A U.S. House of Representatives committee voted on Tuesday to release partially redacted tax filings from former President Donald Trump, which could lead to more unwelcome scrutiny for the former president as he mounts another White House bid.

The House Ways and Means Committee voted to release a summary of Trump’s tax returns between 2015 and 2021, the years when he was running for president and serving in the White House, panel members said.

Committee chairman Richard Neal, a Democrat, said the documents would be released within days, after sensitive material had been redacted. Democrats have little time to act, as Republicans are set to take control of the House in January.

It was not clear whether the material would shed light on potential conflicts between Trump’s real-estate holdings and his actions as president, or how much tax he paid while president. Lawmakers said the returns were scant on details.

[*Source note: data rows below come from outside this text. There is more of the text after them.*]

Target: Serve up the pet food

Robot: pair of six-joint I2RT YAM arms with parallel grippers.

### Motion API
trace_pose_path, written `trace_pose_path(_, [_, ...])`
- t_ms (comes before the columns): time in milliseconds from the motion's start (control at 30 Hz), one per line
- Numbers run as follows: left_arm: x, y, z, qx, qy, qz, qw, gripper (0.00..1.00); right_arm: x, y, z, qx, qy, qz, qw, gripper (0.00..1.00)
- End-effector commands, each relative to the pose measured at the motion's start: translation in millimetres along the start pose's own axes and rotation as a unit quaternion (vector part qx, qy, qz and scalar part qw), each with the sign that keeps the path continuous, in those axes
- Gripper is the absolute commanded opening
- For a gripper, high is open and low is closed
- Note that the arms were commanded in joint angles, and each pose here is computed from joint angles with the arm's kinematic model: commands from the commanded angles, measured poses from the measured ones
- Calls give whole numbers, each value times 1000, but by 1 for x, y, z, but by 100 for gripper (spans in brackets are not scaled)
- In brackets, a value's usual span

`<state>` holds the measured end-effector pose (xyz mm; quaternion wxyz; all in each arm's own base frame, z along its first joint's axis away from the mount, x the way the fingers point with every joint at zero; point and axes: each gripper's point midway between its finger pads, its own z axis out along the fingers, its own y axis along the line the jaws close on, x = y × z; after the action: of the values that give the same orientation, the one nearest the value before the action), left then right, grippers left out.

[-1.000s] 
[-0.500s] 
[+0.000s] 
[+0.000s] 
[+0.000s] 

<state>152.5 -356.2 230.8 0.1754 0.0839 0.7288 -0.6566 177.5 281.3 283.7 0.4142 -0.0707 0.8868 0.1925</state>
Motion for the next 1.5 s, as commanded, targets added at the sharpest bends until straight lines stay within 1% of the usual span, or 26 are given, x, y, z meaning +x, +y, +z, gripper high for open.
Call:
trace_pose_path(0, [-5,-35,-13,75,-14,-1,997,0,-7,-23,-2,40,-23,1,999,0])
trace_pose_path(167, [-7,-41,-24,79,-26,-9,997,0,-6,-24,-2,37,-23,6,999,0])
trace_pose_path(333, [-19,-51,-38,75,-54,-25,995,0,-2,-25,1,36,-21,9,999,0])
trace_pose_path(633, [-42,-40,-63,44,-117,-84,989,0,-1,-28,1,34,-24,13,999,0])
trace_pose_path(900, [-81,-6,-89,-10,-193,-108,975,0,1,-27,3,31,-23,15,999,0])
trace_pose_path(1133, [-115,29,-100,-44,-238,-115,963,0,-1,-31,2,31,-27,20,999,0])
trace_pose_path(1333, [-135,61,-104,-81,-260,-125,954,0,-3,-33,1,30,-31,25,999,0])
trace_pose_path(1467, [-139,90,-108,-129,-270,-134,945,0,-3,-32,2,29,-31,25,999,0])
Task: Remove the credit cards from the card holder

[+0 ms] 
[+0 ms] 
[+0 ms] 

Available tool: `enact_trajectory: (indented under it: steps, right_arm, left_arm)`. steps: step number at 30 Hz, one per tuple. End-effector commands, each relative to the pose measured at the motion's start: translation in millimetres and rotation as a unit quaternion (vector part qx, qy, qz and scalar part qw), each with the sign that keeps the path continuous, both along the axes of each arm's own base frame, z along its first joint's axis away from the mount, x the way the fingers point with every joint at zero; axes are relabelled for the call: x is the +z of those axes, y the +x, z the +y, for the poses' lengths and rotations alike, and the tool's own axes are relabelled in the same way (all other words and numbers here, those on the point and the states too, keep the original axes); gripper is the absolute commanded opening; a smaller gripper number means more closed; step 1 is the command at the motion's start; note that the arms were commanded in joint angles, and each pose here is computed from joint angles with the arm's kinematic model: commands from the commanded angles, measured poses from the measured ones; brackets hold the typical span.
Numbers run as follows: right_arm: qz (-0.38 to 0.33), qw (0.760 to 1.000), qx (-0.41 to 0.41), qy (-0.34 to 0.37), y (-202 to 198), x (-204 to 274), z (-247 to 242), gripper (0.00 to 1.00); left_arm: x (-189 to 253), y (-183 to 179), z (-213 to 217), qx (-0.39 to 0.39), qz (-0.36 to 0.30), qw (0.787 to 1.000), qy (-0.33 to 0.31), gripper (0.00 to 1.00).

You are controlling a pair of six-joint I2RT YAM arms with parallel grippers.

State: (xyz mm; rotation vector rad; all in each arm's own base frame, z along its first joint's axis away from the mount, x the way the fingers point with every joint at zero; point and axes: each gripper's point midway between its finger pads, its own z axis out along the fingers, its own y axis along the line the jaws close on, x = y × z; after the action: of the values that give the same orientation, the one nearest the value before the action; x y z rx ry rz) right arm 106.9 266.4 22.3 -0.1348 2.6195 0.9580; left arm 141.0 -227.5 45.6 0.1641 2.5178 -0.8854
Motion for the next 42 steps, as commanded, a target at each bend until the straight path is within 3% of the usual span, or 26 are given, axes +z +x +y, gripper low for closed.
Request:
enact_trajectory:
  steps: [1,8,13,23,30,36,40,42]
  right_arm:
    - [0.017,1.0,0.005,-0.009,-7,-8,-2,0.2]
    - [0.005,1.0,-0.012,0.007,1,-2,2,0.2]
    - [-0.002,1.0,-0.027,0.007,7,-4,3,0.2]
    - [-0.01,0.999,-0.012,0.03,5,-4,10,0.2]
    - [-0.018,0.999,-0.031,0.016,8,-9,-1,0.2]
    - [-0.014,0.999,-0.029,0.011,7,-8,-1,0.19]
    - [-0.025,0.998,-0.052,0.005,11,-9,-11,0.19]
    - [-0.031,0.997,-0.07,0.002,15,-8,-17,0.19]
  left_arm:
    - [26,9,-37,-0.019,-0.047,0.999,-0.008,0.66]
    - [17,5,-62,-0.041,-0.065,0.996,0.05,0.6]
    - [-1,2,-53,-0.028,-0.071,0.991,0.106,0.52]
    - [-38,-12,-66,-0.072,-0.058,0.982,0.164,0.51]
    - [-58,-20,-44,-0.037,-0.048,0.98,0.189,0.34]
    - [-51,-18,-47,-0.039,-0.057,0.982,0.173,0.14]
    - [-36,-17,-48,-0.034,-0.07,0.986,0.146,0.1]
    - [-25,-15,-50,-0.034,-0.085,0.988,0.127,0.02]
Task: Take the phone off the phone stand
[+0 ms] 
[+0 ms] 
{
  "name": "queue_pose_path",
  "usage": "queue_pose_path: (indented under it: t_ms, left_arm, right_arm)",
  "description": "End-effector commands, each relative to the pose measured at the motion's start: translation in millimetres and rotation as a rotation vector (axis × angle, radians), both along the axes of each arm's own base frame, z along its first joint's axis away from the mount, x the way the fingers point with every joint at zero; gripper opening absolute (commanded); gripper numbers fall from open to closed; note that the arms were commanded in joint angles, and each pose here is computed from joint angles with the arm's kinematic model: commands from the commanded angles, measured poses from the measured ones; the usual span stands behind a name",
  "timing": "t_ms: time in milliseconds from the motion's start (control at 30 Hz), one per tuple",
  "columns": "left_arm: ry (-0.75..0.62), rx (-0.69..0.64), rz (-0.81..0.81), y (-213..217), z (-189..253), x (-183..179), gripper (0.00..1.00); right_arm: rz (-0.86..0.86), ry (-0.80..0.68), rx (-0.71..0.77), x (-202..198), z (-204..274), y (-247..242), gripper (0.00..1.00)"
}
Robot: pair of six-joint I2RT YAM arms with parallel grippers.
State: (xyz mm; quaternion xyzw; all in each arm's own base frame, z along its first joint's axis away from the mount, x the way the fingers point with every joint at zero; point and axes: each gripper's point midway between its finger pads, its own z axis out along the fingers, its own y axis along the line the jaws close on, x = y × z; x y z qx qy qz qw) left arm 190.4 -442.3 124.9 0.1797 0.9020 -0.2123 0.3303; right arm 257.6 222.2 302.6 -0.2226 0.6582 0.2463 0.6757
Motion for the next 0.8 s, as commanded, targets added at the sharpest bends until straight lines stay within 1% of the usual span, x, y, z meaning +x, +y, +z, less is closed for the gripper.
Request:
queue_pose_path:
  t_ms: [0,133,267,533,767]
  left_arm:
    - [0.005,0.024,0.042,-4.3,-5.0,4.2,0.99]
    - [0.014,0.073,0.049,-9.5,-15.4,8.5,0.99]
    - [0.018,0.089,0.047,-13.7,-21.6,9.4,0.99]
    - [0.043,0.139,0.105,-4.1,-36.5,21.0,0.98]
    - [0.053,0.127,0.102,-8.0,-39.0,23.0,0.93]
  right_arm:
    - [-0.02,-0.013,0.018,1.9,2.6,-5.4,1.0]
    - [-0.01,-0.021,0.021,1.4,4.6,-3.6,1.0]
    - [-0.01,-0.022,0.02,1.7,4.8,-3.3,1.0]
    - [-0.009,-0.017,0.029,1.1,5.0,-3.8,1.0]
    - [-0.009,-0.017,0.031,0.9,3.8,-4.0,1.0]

“I think you’ll be surprised by how little there is,” Democratic Representative Lloyd Doggett told CNN.

Kevin Brady, the panel’s top Republican, told reporters that some of those returns were still being audited by the U.S. Internal Revenue Service, so it was not clear how much tax Trump owed. Like other committee Republicans, he voted against their release on the grounds that it could set a bad precedent.

Trump, unlike previous presidential candidates, refused to make his tax returns public as he sought to keep secret the details of his wealth and the activities of his real estate company, the Trump Organization, and he fought Democrats’ efforts to get access to them.

Candidates are not required by law to release their tax returns, but previous presidential hopefuls of both parties have voluntarily done so for several decades.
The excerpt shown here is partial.